Outcomes

Diversity-maintained differential evolution embedded with gradient-based local search

期刊名称: Soft Computing
全部作者: Weicheng Xie, Wei Yu, Xiufen Zou*
出版年份: 2012
卷       号: 0
期       号:
页       码:
查看全本:      
Differential  evolution  (DE)  has  been  used  to solve real-parameter optimization problems with nonlinear and multimodal functions for more than a decade of years. However, it is pointed out that this classical DE harbors restricted   efficiency   and   limited   local   search   ability.

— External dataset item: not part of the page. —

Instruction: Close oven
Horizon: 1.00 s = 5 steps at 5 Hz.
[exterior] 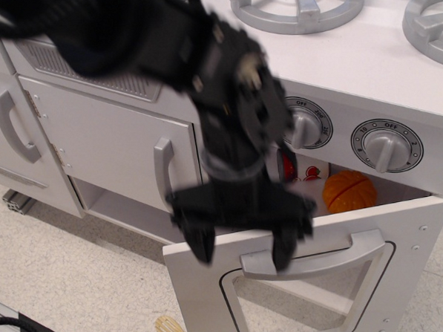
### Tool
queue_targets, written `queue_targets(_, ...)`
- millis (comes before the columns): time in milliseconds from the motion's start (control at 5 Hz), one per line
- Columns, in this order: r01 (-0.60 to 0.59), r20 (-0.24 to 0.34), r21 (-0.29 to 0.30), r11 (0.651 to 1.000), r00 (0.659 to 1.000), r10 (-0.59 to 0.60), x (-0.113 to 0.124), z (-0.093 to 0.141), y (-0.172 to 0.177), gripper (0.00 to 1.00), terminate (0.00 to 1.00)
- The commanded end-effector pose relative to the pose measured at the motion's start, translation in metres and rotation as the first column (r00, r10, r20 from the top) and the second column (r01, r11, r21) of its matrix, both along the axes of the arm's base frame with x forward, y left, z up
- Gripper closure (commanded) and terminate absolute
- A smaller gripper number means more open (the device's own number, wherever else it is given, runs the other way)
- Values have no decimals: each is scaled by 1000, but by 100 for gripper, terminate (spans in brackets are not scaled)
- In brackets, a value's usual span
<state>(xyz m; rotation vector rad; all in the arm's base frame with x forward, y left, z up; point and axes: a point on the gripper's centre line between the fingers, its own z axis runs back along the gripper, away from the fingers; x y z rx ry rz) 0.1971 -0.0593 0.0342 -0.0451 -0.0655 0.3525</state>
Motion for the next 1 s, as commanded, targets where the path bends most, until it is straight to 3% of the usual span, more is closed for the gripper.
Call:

Inspired by that gradient-based algorithms have powerful local search ability, we propose a new algorithm, which is diversity-maintained  DE  based  on  gradient  local  search (namely,  DMGBDE),  by incorporating  approximate  gradient-based  algorithms  into  the  DE  search  while  maintaining   the   diversity   of   the   population.   The   primary novelties of the proposed DMGBDE are the following: (1) the  gradient-based  algorithm  is  embedded  into  DE  in  a different manner and (2) a diversity-maintained mutation is introduced to slow down the learning procedure from the searched  best  individual.  We  conduct  numerical  experiments with a number of benchmark problems to measure the  performance  of  the  proposed  DMGBDE.  Simulation results  show  that  the  proposed  DMGBDE  outperforms classical DE and variant without gradient local search or diversity-based   mutation.   Moreover,   comparison   with some other recently reported approaches indicates that our proposed DMGBDE is rather competitive.